US markets jolted lower last night in a brief panic sell‑off as trade war fears crept back into focus. The S&P 500 suffered its worst session since October, marking its fourth decline in the past five days. Cooler heads are emerging this morning, and dip buyers are back, with futures pointing to a positive open later today. Investors seem far less unsettled by President Trump’s well‑worn ‘Art of the Deal’ tactics than they were at the start of his term, and earnings season is ramping at a helpful moment to divert attention away from the political noise. S&P 500 earnings are currently tracking 8% higher this quarter, but that tends to improve as higher growth names report – double-digit growth is probably a better steer, and if delivered, could provide a much‑needed lift for markets.

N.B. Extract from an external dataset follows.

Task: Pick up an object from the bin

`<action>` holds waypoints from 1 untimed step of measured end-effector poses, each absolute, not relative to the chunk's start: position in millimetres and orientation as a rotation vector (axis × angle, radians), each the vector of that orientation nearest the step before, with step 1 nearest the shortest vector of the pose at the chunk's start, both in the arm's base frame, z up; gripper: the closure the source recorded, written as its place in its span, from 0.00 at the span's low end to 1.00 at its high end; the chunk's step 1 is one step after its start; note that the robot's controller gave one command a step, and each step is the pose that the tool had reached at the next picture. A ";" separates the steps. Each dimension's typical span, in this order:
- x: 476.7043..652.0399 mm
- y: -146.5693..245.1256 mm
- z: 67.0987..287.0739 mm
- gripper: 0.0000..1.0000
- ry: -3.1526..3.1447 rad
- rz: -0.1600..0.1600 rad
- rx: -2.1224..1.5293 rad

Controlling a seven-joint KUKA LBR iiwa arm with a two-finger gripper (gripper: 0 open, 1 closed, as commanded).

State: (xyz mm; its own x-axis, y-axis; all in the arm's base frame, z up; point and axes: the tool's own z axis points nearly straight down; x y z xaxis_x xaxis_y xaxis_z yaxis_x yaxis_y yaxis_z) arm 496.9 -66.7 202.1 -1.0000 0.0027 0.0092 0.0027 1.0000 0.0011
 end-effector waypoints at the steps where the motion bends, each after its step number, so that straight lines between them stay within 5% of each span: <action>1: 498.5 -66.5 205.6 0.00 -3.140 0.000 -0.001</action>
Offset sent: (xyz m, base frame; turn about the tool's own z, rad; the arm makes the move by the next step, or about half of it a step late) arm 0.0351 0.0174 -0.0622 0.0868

Oil prices softened, with Brent crude slipping back towards $64 a barrel as the market gave up some of the previous session’s gains. Geopolitical noise is back in focus, from renewed tariff threats against Europe to tougher enforcement of Venezuelan sanctions, while expectations of rising US crude and gasoline inventories added further pressure. Temporary supply outages in Kazakhstan offered some offset, but with those disruptions likely short‑lived, the balance of risks for oil remains tilted to the downside for now.

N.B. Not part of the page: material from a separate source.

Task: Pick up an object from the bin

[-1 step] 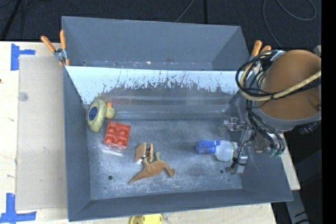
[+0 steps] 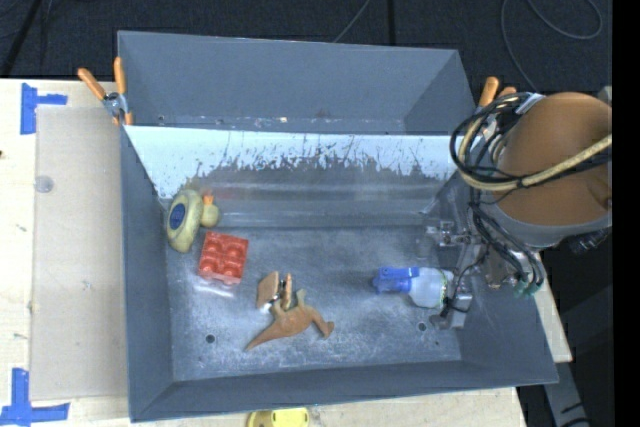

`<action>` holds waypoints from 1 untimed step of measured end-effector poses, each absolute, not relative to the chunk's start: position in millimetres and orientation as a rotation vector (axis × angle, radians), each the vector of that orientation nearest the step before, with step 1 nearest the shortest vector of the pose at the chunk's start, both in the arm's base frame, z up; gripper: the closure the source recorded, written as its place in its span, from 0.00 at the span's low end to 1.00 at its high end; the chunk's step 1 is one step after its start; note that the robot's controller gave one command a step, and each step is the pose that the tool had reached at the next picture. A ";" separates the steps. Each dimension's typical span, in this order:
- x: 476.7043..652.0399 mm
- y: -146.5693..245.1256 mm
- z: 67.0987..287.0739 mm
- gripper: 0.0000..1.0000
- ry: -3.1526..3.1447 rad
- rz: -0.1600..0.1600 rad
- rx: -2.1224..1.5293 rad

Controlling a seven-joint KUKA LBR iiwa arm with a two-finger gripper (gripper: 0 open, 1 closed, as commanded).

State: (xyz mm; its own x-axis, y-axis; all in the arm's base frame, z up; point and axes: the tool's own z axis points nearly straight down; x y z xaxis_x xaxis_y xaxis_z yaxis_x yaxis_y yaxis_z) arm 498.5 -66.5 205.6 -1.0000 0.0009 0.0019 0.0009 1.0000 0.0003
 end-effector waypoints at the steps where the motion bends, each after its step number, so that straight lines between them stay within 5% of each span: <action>1: 517.7 -58.6 174.2 0.00 -3.141 0.000 -0.077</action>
Offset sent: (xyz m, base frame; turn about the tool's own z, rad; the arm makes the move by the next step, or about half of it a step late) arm 0.0653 0.0178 -0.0988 0.0525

Netflix shares are down about 5% in after‑hours trading, which might look harsh at first glance, given the quarter itself was solid. Revenues, margins and profits all beat expectations, but markets don’t dwell on the rear‑view mirror for long. The issue was guidance, and specifically margins, which are set to come under pressure in 2026 as costs ramp. Content spend is doing the damage, a timely reminder that even streaming’s gold standard can’t afford to take its foot off the creative gas.

Looking further out, price increases lined up for 2026 look like the right call as subscriber growth cools. The 325 million subscriber milestone is an eye‑catcher, but it was broadly expected and didn’t move the dial. While 2025 told a story of strong execution, 2026 is shaping up as a year of higher costs and tougher optics. Add in the lingering uncertainty around the Warner Bros. deal, not to mention the mammoth price tag, and shares may struggle to regain momentum in the near term.”